The Shipwrecked House is a performance of poems from Claire Trévien’s debut collection of the same name. But trust Trévien, who has contributed to a whole load of exciting poetry projects – writing 100 poems in one day to raise money for the charity Refuge; organising Penning Perfumes, a collaboration between poets and perfumiers; editing the online reviews website Sabotage – to create an immersive theatrical event, rather than a simple staged reading.

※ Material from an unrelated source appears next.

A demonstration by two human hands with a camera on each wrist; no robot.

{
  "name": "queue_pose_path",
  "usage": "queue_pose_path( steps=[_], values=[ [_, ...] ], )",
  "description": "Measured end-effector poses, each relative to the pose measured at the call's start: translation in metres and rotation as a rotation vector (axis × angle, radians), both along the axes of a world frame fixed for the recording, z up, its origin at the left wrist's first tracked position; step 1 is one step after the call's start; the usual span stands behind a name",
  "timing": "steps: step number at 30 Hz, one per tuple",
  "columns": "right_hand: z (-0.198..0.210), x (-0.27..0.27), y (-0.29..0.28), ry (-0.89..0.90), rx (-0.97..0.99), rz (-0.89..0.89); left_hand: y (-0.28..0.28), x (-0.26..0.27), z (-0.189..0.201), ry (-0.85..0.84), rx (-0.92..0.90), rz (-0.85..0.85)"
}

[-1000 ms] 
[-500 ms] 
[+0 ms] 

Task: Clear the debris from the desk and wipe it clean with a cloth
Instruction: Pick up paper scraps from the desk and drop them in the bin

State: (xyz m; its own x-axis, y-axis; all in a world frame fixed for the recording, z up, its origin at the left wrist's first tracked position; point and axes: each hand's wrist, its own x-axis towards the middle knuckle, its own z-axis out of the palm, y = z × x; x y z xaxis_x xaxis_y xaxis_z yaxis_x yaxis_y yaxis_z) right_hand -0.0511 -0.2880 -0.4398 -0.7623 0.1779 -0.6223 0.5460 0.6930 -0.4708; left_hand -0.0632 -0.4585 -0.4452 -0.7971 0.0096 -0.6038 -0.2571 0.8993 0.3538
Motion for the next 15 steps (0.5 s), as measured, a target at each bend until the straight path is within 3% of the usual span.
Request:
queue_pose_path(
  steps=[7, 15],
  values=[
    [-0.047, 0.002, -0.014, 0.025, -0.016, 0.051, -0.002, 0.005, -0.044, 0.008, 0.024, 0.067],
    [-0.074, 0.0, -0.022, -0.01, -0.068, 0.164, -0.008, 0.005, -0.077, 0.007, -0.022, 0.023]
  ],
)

The poems themselves are intricate, surreal tales of domesticity disturbed by the encroachment of the sea, or by other dark things that the sea represents. They’re often written in naturalistic, teetering lines that translate well to performed speech:
“The world has ended, or, at least,/Most people have.”
“Do you prefer your pearls cultured in the art/Of oology, or simply coated in fish scales?”
“Sure, she looks human, but below/She is a snake wrapped around a cello.”
These witty verbal switches are echoed by the production’s sound and lighting designers, Oliver Barrett and Claire Childs respectively, who move the stage through a series of watery states, from hushed deeps, to the bright calm of a seaside home, to the confusion of a violent storm. And just as the poems are full of shining details, so Gary Campbell’s set reveals a host of small surprises. Trévien hoists a rope and hauls a sheet of white tarpaulin into a billowing sail, hangs her yellow mackintosh on a hanger that slips comically to the floor, takes a lantern and little LED lights out of battered boxes and cases. Tom Chivers, the director (and head of The Shipwrecked House’s publisher and production company, Penned in the Margins), finds inventive ways to help Trévien segue between the poems, while retaining a sense of a cohesive whole. Thought has gone into every aspect of the production, including its smell (created by Sarah McCartney and 4160 Tuesdays), and it pays off nicely.
Just occasionally, Trévien’s voice is drowned by the roar of the soundscape, and a few moments that require a larger character than the sweetly chatty narrator don’t work so well. She introduces Mélusine, a fantastical figure of Breton folklore, in the style of a circus ringmaster, and her gamine presence doesn’t entirely convince in the brief role. Performing the dark, clever column-poem ‘Sing Bird’, she conducts a dialogue with a scuzzy, pre-recorded male voice. As a dramatic device, it’s a cool idea, and a good example of the performance’s imaginativeness, but the skilled complexity of the original poem is blurred.
Those are small missteps, however. Overall, The Shipwrecked House provides Trevien’s strange, magical poetry with the platform it deserves.